*** Extracted material ***
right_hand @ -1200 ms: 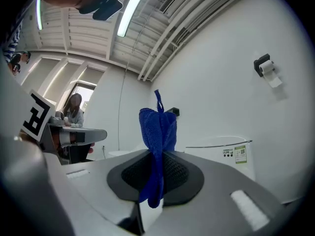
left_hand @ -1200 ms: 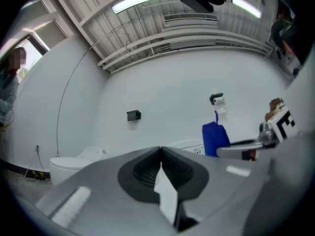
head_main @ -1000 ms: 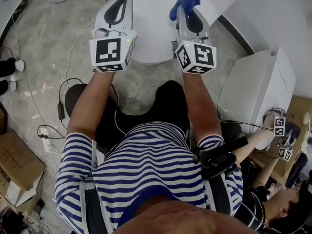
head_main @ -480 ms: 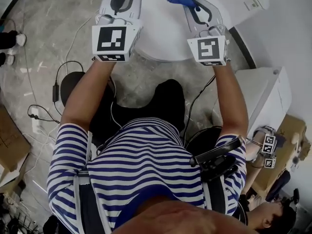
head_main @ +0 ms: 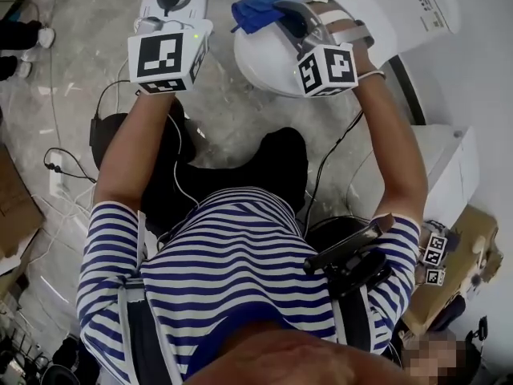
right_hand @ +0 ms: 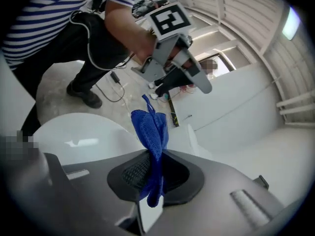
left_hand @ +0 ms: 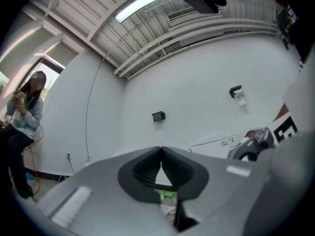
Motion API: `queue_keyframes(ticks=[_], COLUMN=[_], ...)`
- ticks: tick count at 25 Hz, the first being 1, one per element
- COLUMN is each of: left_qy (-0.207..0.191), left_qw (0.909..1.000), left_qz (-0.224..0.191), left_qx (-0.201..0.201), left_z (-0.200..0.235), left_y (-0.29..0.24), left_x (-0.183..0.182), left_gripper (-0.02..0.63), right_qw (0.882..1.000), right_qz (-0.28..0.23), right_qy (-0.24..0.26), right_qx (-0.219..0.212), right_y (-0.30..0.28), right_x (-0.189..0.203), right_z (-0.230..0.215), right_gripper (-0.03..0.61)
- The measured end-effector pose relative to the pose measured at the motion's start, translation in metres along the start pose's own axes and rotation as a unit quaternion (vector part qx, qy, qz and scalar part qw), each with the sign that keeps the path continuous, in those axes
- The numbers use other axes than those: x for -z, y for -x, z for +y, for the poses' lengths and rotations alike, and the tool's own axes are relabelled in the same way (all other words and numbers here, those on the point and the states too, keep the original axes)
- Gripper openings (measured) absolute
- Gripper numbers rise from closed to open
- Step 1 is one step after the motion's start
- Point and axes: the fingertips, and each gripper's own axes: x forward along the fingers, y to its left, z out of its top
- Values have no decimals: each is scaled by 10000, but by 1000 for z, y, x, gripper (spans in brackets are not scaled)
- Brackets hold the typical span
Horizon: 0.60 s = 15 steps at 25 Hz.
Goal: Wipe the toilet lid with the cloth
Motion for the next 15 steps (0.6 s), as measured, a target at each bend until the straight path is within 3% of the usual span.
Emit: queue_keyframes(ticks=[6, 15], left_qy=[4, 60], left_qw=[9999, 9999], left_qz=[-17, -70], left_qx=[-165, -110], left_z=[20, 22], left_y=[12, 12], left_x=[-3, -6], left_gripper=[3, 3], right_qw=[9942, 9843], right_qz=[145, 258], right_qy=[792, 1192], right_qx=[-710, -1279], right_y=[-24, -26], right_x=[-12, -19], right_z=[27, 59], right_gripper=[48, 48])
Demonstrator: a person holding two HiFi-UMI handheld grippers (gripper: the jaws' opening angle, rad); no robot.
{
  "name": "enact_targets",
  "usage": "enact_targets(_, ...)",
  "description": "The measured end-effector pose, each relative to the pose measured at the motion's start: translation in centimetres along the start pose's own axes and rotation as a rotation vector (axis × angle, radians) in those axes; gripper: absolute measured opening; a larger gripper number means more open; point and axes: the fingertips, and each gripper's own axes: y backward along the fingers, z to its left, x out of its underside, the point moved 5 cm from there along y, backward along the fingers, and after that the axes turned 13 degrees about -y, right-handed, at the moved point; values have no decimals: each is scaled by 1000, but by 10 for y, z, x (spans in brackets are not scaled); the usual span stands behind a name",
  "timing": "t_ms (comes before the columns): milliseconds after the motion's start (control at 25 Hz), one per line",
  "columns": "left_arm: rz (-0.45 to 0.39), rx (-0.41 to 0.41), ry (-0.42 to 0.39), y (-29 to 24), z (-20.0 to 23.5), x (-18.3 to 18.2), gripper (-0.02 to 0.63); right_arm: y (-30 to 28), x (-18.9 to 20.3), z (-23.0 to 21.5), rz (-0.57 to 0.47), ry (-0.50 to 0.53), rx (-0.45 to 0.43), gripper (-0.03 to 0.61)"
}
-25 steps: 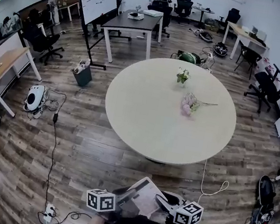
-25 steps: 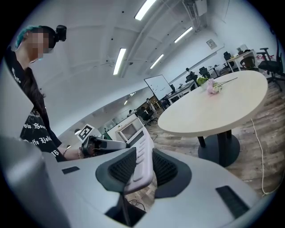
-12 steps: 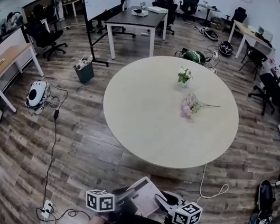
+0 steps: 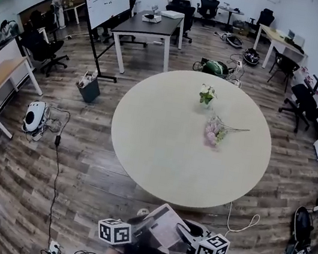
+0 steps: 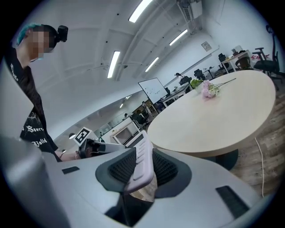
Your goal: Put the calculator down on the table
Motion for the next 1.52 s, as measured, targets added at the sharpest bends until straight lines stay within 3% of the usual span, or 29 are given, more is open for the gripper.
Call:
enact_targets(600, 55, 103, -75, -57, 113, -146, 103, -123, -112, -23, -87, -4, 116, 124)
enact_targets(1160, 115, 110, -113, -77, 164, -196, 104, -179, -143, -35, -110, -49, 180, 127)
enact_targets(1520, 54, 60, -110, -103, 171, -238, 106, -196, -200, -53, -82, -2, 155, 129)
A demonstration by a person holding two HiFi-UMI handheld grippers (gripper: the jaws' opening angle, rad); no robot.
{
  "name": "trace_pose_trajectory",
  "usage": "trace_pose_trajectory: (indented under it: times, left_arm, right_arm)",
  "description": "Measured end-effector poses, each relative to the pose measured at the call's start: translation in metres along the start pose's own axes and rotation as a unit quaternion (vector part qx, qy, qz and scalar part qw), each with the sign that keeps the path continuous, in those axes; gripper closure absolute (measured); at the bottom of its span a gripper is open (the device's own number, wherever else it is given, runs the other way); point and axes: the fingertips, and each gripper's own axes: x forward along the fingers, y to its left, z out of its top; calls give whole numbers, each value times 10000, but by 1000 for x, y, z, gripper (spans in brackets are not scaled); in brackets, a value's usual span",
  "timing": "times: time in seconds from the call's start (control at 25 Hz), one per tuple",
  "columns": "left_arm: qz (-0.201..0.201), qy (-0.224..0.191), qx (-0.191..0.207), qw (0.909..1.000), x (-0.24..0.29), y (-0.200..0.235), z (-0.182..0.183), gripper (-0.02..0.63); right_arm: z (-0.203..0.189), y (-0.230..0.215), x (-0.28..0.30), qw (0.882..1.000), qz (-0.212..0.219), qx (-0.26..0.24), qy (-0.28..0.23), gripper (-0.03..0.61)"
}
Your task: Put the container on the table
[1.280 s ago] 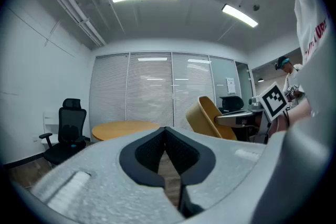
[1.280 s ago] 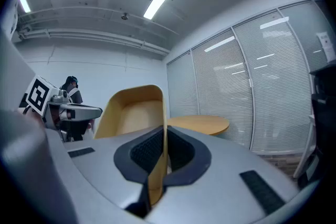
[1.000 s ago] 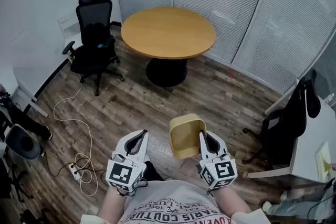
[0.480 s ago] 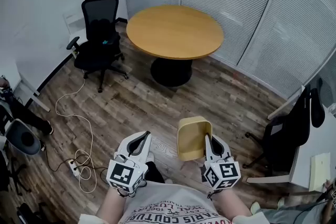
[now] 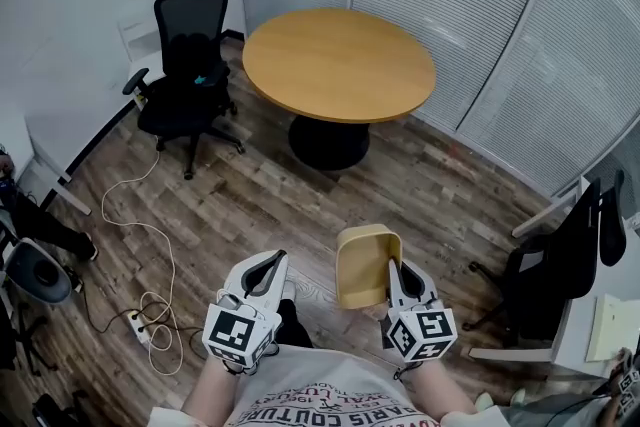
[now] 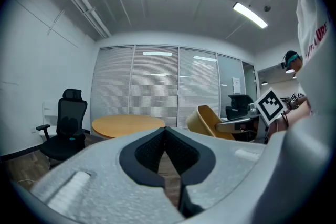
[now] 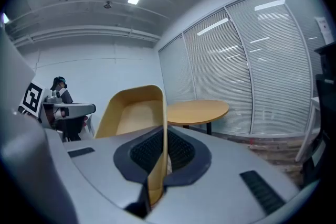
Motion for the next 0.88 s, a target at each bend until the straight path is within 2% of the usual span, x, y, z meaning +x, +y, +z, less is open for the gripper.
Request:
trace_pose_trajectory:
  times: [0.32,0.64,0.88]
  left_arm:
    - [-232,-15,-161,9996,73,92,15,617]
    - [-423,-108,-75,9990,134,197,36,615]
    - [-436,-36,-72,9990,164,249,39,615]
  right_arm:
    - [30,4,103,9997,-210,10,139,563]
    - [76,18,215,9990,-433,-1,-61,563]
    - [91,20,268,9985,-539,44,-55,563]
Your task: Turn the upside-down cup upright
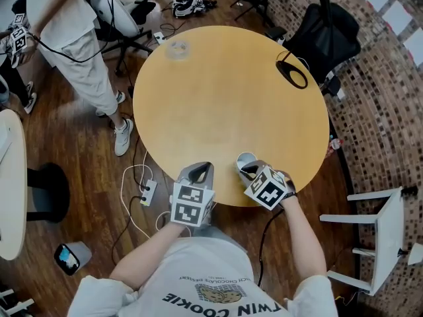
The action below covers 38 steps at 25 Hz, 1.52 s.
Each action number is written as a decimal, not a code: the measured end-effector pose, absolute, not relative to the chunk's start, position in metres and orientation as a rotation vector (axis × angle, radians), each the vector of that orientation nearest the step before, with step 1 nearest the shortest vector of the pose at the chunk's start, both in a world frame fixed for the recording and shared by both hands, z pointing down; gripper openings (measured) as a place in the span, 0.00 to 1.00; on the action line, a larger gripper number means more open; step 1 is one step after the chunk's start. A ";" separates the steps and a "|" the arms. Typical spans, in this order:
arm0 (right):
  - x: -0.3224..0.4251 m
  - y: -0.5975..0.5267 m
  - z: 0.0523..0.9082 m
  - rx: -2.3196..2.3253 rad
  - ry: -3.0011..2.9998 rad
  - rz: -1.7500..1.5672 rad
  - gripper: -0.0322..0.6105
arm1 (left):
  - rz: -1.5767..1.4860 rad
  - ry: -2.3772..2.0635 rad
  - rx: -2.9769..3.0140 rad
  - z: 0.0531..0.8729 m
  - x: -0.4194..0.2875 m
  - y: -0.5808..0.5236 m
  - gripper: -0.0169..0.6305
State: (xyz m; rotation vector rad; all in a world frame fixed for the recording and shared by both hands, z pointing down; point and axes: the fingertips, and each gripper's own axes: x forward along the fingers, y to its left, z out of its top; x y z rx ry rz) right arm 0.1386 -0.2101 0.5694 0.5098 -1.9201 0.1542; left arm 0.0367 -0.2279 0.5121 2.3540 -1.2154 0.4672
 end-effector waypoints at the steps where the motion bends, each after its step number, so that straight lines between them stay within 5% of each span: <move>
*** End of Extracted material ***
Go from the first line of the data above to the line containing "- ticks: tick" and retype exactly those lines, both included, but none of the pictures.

right_hand @ -1200 ms: 
left_hand @ -1200 ms: 
head_main @ -1000 ms: 
head_main @ -480 ms: 
head_main @ +0 ms: 
right_hand @ +0 ms: 
left_hand @ +0 ms: 
Motion API: `queue_keyframes(ticks=[_], COLUMN=[_], ...)`
- ticks: tick count at 25 Hz, the first being 1, one per element

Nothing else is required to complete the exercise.